**WHAT THE EXERCISE ASKS:**
Across the entries below, the lines containing "robot" should be counted and only their number returned.

Items listed in a dataset
━━━━━━

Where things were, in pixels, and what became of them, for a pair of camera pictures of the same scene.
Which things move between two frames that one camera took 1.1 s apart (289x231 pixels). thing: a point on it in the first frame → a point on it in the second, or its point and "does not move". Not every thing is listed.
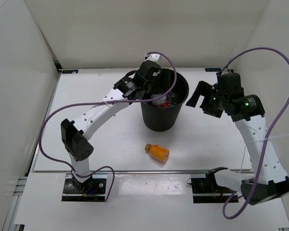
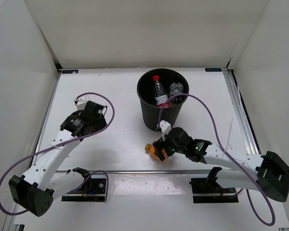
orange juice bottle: [158, 152] does not move
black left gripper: [161, 86] → [101, 122]
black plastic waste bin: [163, 115] does not move
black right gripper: [202, 88] → [159, 145]
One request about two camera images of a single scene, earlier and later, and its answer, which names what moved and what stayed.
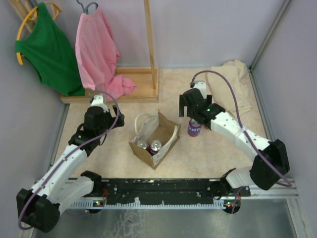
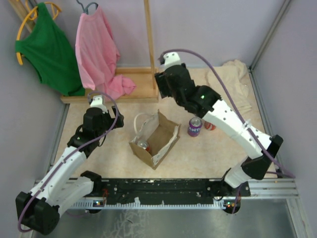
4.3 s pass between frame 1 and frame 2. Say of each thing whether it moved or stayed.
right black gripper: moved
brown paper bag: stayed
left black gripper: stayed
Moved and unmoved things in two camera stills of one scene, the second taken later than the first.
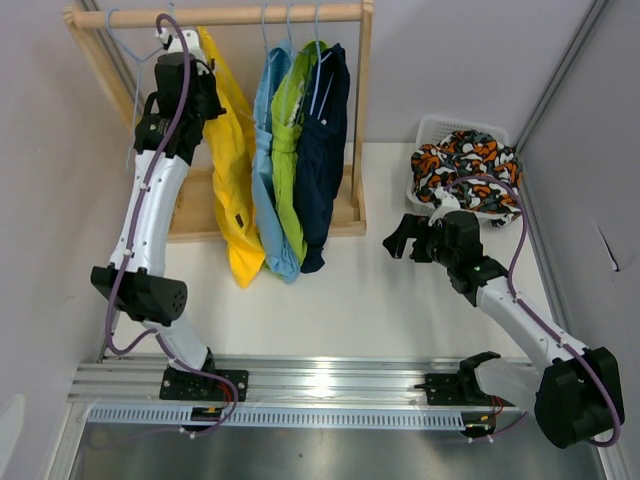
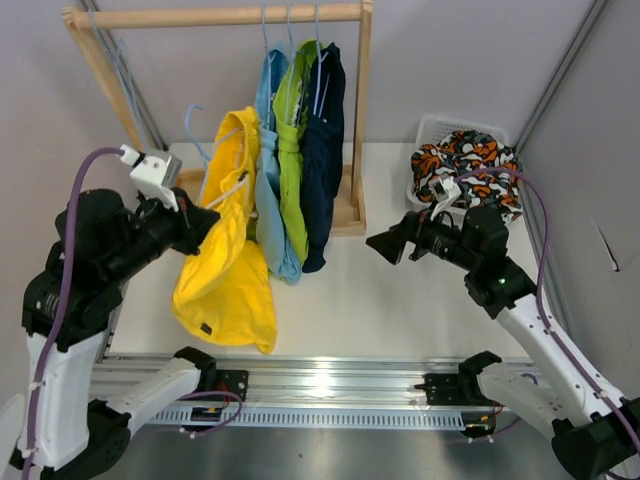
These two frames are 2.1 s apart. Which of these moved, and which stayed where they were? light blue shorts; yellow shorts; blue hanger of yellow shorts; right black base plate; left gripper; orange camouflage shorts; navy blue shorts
Moved: blue hanger of yellow shorts; left gripper; yellow shorts
Stayed: orange camouflage shorts; right black base plate; light blue shorts; navy blue shorts
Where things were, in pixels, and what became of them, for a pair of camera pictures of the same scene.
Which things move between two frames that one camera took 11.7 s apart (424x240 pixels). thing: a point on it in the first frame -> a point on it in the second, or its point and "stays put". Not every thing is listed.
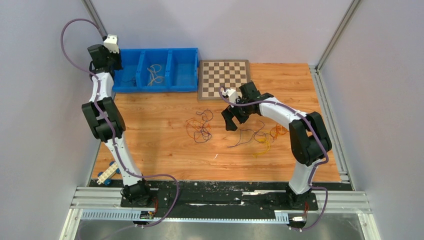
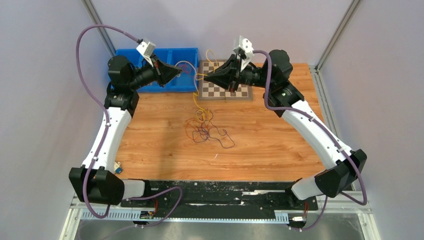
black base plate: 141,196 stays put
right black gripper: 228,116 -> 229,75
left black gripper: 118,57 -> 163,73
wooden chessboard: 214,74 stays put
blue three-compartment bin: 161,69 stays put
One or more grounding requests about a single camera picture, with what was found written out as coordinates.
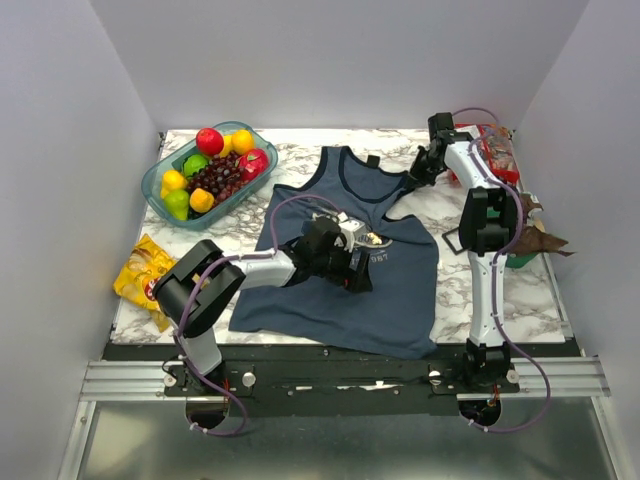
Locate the red apple top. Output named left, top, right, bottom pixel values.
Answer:
left=195, top=127, right=225, bottom=157

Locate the teal plastic fruit container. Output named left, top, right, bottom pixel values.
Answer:
left=141, top=121, right=278, bottom=231

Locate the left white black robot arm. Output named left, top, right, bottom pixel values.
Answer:
left=152, top=213, right=373, bottom=395

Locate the orange fruit top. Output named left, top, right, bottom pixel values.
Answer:
left=231, top=129, right=255, bottom=155

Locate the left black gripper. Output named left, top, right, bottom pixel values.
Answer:
left=312, top=241, right=373, bottom=295

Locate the red apple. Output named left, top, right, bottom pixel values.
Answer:
left=238, top=148, right=269, bottom=182
left=195, top=127, right=225, bottom=157

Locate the orange fruit front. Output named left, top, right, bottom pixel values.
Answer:
left=189, top=188, right=215, bottom=214

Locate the yellow Lays chips bag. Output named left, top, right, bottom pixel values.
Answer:
left=113, top=234, right=175, bottom=333

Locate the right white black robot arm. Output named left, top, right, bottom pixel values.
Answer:
left=407, top=112, right=524, bottom=392

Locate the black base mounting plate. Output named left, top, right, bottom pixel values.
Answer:
left=99, top=342, right=583, bottom=418

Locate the blue printed tank top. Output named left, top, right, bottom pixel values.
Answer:
left=229, top=146, right=439, bottom=360

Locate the dark purple grape bunch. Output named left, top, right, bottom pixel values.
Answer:
left=186, top=152, right=248, bottom=198

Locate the green fruit middle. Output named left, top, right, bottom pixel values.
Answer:
left=182, top=154, right=209, bottom=179

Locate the orange fruit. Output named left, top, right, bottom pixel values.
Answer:
left=231, top=129, right=255, bottom=155
left=189, top=188, right=215, bottom=214

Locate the aluminium rail frame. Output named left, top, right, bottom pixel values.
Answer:
left=58, top=357, right=634, bottom=479

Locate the green pear front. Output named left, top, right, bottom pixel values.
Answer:
left=163, top=189, right=190, bottom=221

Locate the gold brooch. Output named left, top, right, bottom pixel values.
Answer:
left=364, top=232, right=393, bottom=249

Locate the yellow lemon left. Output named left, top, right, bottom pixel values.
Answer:
left=161, top=169, right=188, bottom=198

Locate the red candy bag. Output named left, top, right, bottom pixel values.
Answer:
left=454, top=123, right=520, bottom=187

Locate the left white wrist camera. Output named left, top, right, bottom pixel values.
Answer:
left=334, top=212, right=368, bottom=252

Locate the red apple right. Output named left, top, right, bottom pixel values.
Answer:
left=238, top=148, right=269, bottom=182

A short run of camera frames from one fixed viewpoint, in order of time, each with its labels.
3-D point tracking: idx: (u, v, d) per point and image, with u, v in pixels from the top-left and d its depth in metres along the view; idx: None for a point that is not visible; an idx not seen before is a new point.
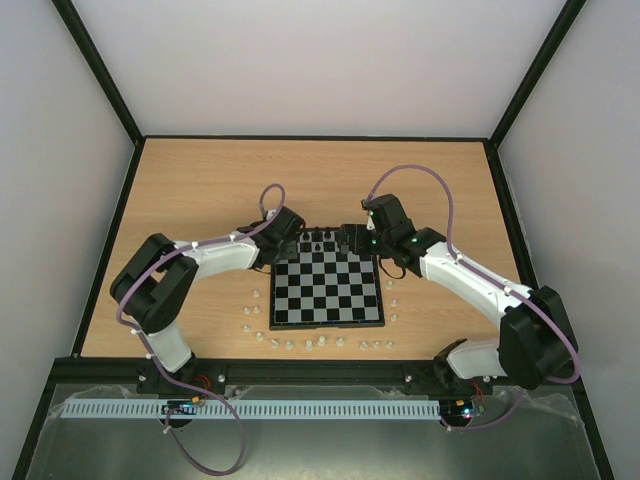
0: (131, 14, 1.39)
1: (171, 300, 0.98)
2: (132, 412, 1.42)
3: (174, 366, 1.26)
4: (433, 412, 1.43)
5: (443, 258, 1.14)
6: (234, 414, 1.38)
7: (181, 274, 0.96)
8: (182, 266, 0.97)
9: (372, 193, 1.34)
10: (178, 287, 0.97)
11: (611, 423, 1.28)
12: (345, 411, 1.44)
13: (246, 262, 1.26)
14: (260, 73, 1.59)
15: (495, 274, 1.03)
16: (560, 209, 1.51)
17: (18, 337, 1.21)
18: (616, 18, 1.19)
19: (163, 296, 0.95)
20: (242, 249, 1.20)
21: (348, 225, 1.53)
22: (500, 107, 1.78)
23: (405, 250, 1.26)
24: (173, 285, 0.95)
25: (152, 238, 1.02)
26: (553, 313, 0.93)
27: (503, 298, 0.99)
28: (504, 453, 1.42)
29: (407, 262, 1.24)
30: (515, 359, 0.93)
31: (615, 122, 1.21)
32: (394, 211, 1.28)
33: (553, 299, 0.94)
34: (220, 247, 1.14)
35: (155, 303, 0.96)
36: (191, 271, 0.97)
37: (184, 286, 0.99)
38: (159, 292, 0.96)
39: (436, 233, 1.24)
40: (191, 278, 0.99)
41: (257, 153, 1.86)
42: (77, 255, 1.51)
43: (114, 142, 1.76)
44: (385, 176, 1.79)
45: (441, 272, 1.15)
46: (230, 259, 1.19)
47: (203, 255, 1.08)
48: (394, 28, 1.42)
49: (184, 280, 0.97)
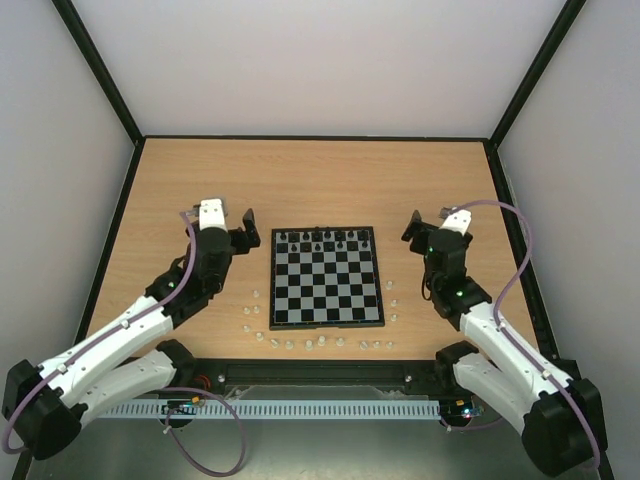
0: (129, 15, 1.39)
1: (50, 437, 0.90)
2: (133, 412, 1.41)
3: (165, 381, 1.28)
4: (433, 412, 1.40)
5: (485, 322, 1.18)
6: (234, 414, 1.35)
7: (44, 416, 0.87)
8: (47, 406, 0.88)
9: (438, 232, 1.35)
10: (48, 430, 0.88)
11: (610, 424, 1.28)
12: (344, 411, 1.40)
13: (164, 330, 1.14)
14: (259, 74, 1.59)
15: (536, 355, 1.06)
16: (560, 209, 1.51)
17: (19, 335, 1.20)
18: (616, 18, 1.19)
19: (33, 442, 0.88)
20: (139, 332, 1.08)
21: (416, 218, 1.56)
22: (500, 108, 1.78)
23: (446, 300, 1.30)
24: (38, 432, 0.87)
25: (14, 368, 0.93)
26: (588, 407, 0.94)
27: (540, 382, 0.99)
28: (503, 453, 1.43)
29: (447, 313, 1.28)
30: (541, 445, 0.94)
31: (615, 123, 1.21)
32: (458, 261, 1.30)
33: (591, 394, 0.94)
34: (108, 344, 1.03)
35: (32, 443, 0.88)
36: (57, 411, 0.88)
37: (57, 425, 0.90)
38: (31, 432, 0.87)
39: (482, 292, 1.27)
40: (60, 416, 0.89)
41: (258, 153, 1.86)
42: (76, 253, 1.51)
43: (113, 143, 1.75)
44: (423, 190, 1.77)
45: (480, 335, 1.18)
46: (134, 343, 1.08)
47: (80, 369, 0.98)
48: (392, 28, 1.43)
49: (51, 419, 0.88)
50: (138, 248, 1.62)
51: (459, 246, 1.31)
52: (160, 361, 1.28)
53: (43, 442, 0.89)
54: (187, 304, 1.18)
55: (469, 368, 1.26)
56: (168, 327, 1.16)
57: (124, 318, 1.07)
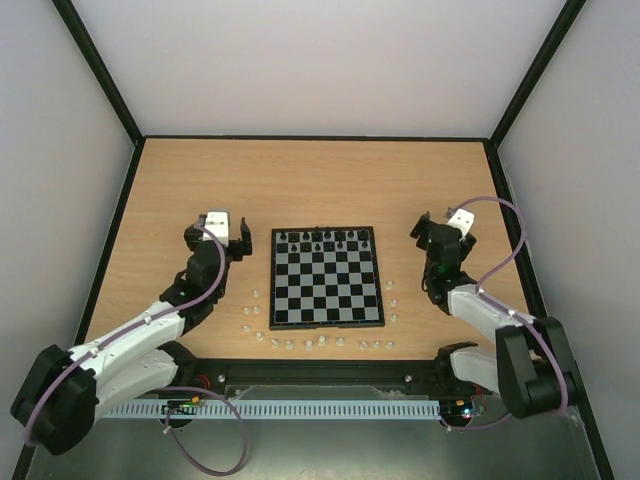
0: (129, 15, 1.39)
1: (75, 420, 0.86)
2: (131, 412, 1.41)
3: (168, 379, 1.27)
4: (433, 412, 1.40)
5: (464, 292, 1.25)
6: (235, 414, 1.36)
7: (79, 396, 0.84)
8: (79, 384, 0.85)
9: (441, 227, 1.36)
10: (77, 410, 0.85)
11: (610, 424, 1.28)
12: (344, 411, 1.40)
13: (174, 334, 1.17)
14: (259, 74, 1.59)
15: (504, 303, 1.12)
16: (560, 209, 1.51)
17: (20, 335, 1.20)
18: (617, 17, 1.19)
19: (60, 423, 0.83)
20: (161, 328, 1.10)
21: (424, 218, 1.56)
22: (500, 108, 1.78)
23: (440, 288, 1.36)
24: (69, 411, 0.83)
25: (42, 354, 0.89)
26: (553, 342, 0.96)
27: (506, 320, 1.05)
28: (503, 452, 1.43)
29: (437, 301, 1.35)
30: (506, 373, 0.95)
31: (616, 122, 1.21)
32: (453, 253, 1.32)
33: (555, 329, 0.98)
34: (131, 336, 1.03)
35: (59, 425, 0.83)
36: (90, 388, 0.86)
37: (84, 407, 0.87)
38: (58, 414, 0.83)
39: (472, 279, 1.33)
40: (91, 396, 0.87)
41: (258, 153, 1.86)
42: (76, 253, 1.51)
43: (113, 143, 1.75)
44: (423, 190, 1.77)
45: (461, 304, 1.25)
46: (151, 340, 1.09)
47: (109, 355, 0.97)
48: (392, 29, 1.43)
49: (84, 400, 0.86)
50: (138, 248, 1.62)
51: (454, 238, 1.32)
52: (162, 359, 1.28)
53: (68, 426, 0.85)
54: (196, 314, 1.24)
55: (462, 354, 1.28)
56: (180, 331, 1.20)
57: (146, 314, 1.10)
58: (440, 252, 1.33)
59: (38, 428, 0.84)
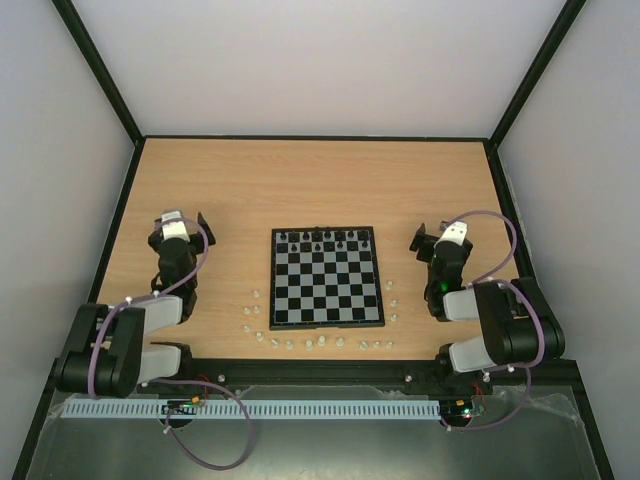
0: (128, 14, 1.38)
1: (132, 353, 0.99)
2: (132, 412, 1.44)
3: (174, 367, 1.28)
4: (433, 412, 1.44)
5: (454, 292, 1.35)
6: (246, 414, 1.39)
7: (133, 321, 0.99)
8: (130, 314, 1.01)
9: (447, 244, 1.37)
10: (134, 339, 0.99)
11: (610, 424, 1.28)
12: (345, 411, 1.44)
13: (175, 317, 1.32)
14: (260, 73, 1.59)
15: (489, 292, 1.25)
16: (560, 209, 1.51)
17: (20, 335, 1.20)
18: (617, 18, 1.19)
19: (124, 351, 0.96)
20: (169, 302, 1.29)
21: (419, 232, 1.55)
22: (500, 108, 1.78)
23: (439, 301, 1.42)
24: (129, 336, 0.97)
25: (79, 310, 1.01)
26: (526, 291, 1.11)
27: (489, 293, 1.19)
28: (504, 452, 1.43)
29: (435, 312, 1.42)
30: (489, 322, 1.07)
31: (617, 121, 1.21)
32: (456, 269, 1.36)
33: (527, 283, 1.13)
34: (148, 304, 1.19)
35: (124, 352, 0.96)
36: (140, 318, 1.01)
37: (136, 340, 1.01)
38: (121, 343, 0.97)
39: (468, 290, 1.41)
40: (140, 327, 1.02)
41: (259, 153, 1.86)
42: (76, 253, 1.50)
43: (113, 143, 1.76)
44: (422, 190, 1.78)
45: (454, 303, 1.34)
46: (162, 313, 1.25)
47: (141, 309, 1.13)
48: (393, 28, 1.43)
49: (136, 328, 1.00)
50: (138, 248, 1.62)
51: (457, 257, 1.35)
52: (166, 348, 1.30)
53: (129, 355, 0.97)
54: (186, 304, 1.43)
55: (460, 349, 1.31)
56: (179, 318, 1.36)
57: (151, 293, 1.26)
58: (443, 269, 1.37)
59: (102, 364, 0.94)

━━━━━━

**EXERCISE RESPONSE:**
2